• _WORK REQUIRED_
Set down exactly the lines in the records below that run from the line with "outline <item>chair wheel</item>, every" to the line with "outline <item>black cable</item>, every", inclusive, and nothing more.

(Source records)
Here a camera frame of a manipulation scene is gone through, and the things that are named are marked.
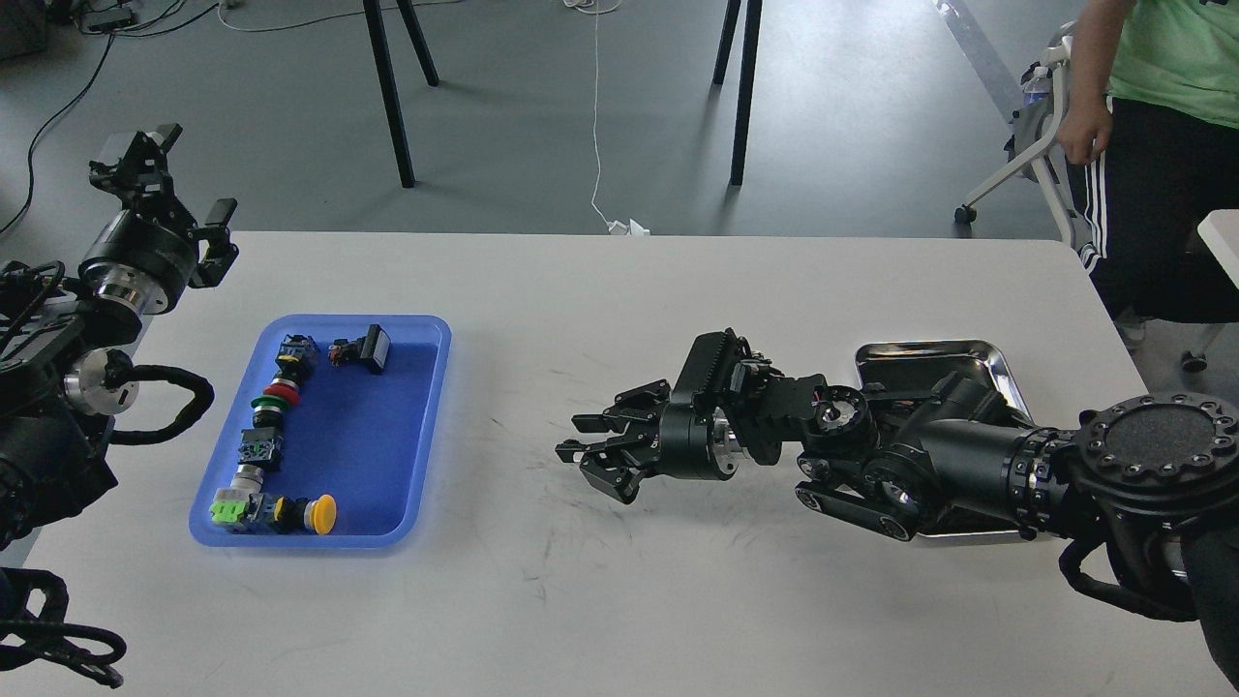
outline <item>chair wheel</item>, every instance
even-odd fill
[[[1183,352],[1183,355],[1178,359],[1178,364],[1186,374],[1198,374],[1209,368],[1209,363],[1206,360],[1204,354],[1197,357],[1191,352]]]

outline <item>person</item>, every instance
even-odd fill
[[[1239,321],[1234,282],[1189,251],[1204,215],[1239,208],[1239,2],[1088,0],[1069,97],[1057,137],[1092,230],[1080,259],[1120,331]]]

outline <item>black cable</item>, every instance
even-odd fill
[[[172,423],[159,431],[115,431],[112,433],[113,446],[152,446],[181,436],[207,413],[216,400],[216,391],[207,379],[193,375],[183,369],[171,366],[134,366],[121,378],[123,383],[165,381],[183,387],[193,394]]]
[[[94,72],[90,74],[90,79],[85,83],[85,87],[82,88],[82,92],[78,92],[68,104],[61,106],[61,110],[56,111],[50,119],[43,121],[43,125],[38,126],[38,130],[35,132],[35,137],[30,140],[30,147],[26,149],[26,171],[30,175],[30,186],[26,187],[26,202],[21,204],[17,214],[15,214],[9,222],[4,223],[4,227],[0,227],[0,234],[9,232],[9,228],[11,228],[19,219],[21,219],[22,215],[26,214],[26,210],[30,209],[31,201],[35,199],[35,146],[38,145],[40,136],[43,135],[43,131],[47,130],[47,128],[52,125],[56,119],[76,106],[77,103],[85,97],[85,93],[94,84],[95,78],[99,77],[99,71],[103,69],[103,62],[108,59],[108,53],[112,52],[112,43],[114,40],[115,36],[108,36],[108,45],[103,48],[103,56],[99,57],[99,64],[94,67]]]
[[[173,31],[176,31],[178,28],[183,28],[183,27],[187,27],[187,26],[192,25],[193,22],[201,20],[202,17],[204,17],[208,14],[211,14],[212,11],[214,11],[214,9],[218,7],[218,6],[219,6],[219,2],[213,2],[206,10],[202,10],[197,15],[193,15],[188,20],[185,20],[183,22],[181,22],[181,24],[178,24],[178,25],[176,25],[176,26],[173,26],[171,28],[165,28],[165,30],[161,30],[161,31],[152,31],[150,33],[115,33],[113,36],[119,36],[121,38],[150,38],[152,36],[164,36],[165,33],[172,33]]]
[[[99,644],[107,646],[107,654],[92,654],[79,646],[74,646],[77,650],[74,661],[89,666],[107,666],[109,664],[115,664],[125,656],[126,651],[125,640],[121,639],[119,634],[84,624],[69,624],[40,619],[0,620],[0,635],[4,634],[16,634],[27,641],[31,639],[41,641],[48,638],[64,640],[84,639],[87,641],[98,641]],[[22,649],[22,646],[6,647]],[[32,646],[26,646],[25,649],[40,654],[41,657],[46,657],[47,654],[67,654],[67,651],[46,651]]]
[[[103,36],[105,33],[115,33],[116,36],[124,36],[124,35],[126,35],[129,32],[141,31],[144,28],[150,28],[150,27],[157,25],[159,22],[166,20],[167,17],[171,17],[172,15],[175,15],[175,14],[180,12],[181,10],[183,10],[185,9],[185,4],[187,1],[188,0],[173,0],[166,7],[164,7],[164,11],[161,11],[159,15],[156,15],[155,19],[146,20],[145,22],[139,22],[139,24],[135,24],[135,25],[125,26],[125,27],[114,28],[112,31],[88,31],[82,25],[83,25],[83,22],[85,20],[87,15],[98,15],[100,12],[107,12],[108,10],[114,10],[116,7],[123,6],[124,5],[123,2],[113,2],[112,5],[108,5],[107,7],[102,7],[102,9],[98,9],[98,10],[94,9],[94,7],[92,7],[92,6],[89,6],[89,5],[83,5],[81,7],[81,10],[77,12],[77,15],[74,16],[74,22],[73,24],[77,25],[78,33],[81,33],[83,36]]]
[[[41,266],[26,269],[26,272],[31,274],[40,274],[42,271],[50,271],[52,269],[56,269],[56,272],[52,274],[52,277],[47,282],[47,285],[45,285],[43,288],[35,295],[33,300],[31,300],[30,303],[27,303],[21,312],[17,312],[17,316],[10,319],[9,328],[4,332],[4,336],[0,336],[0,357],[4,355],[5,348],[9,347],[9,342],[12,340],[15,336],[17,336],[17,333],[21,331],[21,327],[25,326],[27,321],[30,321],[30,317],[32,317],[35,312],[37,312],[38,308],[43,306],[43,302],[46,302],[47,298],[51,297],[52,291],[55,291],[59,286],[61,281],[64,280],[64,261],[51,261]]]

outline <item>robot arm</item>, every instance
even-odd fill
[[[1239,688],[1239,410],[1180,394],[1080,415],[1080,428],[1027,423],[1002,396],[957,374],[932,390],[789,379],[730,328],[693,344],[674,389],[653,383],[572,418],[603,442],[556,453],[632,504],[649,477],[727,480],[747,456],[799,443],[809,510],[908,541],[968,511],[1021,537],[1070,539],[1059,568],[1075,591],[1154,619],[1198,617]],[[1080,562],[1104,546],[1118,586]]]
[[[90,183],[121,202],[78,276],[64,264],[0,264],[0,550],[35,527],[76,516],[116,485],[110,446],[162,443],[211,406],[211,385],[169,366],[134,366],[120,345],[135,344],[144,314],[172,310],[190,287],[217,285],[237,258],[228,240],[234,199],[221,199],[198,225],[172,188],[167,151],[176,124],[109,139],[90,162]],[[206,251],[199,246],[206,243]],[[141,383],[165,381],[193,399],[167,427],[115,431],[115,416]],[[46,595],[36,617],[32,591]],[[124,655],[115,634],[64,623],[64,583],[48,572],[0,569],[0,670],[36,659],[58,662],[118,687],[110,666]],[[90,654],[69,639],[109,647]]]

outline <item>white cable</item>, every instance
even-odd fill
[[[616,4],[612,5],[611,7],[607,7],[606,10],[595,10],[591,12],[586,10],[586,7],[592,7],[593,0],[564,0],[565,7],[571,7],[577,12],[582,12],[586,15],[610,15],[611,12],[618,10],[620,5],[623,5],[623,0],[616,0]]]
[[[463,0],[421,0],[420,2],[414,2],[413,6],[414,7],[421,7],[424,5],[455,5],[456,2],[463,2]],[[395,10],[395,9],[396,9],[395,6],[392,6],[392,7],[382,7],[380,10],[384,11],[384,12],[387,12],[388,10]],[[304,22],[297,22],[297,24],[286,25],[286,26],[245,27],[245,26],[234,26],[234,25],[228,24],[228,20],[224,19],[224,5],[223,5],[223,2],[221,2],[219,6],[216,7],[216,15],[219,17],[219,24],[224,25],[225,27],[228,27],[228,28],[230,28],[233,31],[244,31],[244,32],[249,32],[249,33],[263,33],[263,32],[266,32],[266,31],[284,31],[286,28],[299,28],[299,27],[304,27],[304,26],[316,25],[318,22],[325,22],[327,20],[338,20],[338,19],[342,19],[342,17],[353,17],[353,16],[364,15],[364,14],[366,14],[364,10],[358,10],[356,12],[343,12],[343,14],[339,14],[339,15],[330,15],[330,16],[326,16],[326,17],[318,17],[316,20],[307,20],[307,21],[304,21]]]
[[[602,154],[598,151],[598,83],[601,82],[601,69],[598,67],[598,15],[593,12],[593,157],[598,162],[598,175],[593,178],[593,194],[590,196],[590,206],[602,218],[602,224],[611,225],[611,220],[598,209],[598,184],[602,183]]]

• _SOLVED EXERCISE_
outline <item>chair wheel</item>, every instance
even-odd fill
[[[1183,352],[1183,355],[1178,359],[1178,364],[1186,374],[1198,374],[1209,368],[1209,363],[1206,360],[1204,354],[1197,357],[1191,352]]]

outline <item>person</item>, every instance
even-odd fill
[[[1239,321],[1234,282],[1189,251],[1204,215],[1239,208],[1239,2],[1088,0],[1069,97],[1057,137],[1092,230],[1080,259],[1120,331]]]

outline <item>black cable</item>, every instance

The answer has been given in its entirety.